The record is even more troubling in the general area of civil rights. The culture of fear has bred intolerance, suspicion of foreigners and the adoption of legal procedures that undermine fundamental notions of justice. Innocent until proven guilty has been diluted if not undone, with some -- even U.S. citizens -- incarcerated for lengthy periods of time without effective and prompt access to due process. There is no known, hard evidence that such excess has prevented significant acts of terrorism, and convictions for would-be terrorists of any kind have been few and far between. Someday Americans will be as ashamed of this record as they now have become of the earlier instances in U.S. history of panic by the many prompting intolerance against the few.

In the meantime, the "war on terror" has gravely damaged the United States internationally. For Muslims, the similarity between the rough treatment of Iraqi civilians by the U.S. military and of the Palestinians by the Israelis has prompted a widespread sense of hostility toward the United States in general. It's not the "war on terror" that angers Muslims watching the news on television, it's the victimization of Arab civilians. And the resentment is not limited to Muslims.

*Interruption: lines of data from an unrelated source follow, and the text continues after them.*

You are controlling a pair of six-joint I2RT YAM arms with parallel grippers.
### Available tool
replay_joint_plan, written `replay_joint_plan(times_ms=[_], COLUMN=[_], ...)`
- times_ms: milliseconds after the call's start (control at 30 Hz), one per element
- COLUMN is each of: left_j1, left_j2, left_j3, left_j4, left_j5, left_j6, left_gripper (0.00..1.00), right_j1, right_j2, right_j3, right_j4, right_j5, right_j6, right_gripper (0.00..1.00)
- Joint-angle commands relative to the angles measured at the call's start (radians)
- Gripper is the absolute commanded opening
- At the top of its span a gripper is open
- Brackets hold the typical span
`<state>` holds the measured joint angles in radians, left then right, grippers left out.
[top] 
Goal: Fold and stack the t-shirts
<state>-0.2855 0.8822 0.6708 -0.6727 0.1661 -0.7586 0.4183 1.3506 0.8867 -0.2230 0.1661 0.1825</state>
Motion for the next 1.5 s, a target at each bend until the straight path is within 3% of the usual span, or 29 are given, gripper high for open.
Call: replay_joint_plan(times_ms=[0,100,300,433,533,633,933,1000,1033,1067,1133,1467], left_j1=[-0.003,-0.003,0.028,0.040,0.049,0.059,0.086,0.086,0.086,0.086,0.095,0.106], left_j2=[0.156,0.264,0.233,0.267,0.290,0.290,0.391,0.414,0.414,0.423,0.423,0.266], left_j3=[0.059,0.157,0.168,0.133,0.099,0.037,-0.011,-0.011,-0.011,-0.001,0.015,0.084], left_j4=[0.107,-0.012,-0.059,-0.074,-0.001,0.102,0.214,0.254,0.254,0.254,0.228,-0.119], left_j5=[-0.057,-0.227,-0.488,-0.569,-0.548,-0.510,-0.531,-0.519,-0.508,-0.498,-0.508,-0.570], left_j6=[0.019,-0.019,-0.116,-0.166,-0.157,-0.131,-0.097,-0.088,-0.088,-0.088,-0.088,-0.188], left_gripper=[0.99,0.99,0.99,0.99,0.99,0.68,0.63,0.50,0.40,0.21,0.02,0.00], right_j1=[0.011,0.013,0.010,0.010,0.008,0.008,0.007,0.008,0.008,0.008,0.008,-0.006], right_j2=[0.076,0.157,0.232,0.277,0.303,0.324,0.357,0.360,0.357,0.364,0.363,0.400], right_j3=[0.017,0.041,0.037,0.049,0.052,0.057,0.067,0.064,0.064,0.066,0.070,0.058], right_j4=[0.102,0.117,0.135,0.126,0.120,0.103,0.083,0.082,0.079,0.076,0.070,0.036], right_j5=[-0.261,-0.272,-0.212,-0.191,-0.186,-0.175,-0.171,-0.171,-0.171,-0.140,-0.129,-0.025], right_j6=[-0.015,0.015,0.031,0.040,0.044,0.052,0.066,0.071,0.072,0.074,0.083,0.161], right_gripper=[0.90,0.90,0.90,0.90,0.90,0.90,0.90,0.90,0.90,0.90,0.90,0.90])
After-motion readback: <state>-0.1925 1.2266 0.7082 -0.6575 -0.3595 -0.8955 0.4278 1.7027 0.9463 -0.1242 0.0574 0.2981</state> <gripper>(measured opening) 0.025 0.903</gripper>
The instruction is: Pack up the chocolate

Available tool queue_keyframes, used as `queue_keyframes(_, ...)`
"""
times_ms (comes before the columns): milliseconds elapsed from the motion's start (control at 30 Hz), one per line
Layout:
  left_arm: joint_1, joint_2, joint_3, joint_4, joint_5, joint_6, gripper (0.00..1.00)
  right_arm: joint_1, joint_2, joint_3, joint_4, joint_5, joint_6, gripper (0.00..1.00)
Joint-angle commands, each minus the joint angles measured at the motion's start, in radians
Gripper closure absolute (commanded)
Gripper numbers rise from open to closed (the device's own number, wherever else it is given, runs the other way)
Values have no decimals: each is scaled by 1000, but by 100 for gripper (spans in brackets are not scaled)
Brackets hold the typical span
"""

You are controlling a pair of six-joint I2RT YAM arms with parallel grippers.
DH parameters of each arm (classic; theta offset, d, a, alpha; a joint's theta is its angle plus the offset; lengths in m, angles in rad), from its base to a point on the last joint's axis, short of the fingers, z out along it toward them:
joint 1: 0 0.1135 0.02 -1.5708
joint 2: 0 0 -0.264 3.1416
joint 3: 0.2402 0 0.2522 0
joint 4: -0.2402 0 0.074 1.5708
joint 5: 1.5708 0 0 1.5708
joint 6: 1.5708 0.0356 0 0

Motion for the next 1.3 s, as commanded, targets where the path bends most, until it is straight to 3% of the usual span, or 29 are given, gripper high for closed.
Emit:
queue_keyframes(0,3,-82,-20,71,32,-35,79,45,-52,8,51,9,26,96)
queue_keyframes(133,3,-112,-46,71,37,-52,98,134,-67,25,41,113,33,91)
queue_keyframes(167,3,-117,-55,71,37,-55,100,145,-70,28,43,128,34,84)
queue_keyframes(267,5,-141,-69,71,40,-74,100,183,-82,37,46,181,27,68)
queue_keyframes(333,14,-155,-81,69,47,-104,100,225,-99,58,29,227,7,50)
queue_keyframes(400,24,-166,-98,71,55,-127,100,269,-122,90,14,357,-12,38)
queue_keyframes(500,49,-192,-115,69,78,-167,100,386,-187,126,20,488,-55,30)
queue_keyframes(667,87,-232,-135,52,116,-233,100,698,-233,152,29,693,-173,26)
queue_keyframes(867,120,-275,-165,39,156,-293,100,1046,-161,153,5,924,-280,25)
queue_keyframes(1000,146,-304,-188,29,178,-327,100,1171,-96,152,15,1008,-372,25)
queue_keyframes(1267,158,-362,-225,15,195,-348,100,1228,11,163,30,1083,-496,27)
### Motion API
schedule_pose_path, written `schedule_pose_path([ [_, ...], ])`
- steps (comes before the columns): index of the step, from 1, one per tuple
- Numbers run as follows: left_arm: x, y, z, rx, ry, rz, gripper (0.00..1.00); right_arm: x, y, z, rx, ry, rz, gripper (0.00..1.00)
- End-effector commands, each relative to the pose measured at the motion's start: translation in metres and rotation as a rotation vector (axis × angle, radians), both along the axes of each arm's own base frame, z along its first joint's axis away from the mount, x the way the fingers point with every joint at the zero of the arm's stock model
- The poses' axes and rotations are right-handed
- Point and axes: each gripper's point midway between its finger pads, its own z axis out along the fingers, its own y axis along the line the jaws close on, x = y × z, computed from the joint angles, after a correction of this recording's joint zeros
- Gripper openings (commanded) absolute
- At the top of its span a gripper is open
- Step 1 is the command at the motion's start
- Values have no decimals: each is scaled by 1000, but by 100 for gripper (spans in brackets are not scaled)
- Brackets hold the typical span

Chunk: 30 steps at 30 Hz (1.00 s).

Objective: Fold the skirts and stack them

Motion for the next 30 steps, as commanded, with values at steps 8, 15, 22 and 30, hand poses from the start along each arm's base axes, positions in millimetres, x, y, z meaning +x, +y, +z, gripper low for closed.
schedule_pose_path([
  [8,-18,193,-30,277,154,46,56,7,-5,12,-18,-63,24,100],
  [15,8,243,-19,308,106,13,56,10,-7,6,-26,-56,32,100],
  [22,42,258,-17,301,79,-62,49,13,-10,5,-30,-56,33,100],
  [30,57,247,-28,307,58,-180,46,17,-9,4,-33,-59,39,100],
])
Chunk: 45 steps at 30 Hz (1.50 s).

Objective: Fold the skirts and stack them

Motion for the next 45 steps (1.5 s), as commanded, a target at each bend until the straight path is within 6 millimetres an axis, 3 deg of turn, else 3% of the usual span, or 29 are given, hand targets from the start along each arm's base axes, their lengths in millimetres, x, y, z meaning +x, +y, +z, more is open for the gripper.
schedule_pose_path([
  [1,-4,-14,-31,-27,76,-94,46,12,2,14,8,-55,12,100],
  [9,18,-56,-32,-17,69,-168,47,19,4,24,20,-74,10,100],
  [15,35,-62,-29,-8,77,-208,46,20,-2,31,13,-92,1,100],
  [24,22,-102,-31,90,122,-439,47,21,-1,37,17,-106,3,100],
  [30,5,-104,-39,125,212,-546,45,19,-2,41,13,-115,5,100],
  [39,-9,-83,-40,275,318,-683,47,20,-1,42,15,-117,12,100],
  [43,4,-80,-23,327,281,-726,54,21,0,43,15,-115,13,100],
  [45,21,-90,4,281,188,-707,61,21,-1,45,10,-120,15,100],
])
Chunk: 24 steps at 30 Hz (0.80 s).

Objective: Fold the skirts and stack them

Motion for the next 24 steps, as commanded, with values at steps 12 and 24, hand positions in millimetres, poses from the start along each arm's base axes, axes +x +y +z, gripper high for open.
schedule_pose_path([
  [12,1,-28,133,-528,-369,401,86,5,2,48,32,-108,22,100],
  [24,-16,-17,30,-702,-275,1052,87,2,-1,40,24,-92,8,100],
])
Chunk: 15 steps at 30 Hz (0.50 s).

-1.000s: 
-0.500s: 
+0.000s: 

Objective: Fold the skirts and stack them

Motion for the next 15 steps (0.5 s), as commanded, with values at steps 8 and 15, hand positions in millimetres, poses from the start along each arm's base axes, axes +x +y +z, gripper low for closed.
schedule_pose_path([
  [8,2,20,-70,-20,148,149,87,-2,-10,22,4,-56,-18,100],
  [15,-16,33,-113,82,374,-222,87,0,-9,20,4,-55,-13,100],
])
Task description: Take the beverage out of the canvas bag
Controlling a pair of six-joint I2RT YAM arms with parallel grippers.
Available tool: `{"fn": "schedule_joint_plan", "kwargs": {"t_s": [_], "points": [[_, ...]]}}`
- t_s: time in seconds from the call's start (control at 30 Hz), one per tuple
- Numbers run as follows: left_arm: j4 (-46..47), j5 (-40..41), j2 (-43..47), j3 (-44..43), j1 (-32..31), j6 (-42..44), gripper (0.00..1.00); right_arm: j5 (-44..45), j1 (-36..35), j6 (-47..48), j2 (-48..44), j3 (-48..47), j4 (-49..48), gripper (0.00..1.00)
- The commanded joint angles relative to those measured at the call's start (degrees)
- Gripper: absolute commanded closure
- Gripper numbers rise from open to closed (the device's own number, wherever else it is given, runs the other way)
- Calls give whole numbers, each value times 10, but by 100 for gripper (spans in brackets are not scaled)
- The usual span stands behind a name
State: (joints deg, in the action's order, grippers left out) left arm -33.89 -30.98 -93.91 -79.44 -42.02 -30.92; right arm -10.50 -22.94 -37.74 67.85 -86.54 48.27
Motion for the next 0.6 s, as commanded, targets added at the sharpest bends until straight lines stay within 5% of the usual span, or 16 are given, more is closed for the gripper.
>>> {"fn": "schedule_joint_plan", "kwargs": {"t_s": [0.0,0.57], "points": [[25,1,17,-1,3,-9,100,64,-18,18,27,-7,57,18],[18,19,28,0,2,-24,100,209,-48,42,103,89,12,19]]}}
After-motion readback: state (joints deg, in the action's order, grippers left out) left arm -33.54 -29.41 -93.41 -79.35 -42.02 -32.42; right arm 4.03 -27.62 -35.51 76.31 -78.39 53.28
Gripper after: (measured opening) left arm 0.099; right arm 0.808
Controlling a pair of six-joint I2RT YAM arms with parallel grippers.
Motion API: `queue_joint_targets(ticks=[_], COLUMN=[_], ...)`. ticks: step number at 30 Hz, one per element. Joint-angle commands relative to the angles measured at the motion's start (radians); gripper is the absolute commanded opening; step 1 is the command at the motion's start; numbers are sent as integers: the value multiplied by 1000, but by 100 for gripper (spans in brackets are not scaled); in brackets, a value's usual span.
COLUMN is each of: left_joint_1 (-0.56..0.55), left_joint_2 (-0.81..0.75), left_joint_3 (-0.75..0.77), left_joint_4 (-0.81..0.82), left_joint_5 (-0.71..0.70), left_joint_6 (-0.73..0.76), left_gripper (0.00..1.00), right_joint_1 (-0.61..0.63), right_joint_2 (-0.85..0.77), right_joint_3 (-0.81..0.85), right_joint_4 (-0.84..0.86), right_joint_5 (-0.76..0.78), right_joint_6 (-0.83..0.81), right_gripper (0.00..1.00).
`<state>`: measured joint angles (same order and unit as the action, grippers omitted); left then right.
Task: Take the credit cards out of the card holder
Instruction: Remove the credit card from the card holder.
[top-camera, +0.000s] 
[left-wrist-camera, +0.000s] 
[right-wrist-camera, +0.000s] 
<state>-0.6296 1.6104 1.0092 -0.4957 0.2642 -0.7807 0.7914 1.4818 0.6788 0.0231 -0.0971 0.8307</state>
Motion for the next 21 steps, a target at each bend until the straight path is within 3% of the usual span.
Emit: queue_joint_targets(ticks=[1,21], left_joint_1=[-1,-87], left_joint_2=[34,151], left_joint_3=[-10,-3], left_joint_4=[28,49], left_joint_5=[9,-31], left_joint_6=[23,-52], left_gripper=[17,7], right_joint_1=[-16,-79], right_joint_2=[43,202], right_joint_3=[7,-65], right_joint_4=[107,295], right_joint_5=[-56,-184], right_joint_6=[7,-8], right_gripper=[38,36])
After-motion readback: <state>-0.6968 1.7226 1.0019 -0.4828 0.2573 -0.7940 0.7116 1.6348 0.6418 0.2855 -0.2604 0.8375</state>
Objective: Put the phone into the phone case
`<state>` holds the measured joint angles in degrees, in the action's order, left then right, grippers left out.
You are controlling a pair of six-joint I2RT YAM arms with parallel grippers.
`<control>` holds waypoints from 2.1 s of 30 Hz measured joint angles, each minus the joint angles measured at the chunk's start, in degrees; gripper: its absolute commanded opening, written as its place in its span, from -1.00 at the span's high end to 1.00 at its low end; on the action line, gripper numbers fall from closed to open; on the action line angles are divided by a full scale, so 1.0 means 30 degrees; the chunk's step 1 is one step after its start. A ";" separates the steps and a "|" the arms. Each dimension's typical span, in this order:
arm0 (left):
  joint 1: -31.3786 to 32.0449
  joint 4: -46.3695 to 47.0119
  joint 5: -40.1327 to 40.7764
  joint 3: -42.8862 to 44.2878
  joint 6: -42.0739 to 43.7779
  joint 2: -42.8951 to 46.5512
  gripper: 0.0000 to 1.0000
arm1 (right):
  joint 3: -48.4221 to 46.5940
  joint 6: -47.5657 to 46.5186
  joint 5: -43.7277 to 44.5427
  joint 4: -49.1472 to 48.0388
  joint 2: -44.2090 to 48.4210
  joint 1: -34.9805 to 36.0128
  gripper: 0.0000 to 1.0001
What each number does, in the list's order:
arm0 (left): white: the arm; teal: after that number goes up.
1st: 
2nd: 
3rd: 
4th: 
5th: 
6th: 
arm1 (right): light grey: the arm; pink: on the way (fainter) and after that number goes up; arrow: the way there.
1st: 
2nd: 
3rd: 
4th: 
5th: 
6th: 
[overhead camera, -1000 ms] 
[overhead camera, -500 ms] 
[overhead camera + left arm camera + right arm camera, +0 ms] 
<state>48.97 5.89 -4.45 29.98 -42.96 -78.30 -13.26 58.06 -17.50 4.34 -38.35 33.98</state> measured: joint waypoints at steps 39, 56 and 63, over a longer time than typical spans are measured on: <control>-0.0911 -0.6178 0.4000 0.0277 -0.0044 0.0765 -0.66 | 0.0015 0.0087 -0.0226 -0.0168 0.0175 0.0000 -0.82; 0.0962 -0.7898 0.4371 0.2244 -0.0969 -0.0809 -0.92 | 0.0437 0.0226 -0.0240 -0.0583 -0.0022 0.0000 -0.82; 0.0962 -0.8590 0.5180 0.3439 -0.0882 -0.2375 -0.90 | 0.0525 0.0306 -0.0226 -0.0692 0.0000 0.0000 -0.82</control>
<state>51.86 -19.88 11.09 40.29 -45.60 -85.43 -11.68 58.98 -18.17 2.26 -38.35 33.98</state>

A recent BBC poll of 28,000 people in 27 countries that sought respondents' assessments of the role of states in international affairs resulted in Israel, Iran and the United States being rated (in that order) as the states with "the most negative influence on the world." Alas, for some that is the new axis of evil!

The events of 9/11 could have resulted in a truly global solidarity against extremism and terrorism. A global alliance of moderates, including Muslim ones, engaged in a deliberate campaign both to extirpate the specific terrorist networks and to terminate the political conflicts that spawn terrorism would have been more productive than a demagogically proclaimed and largely solitary U.S. "war on terror" against "Islamo-fascism." Only a confidently determined and reasonable America can promote genuine international security which then leaves no political space for terrorism.

Where is the U.S. leader ready to say, "Enough of this hysteria, stop this paranoia"? Even in the face of future terrorist attacks, the likelihood of which cannot be denied, let us show some sense. Let us be true to our traditions.

Zbigniew Brzezinski, national security adviser to President Jimmy Carter, is the author most recently of "Second Chance: Three Presidents and the Crisis of American Superpower" (Basic Books).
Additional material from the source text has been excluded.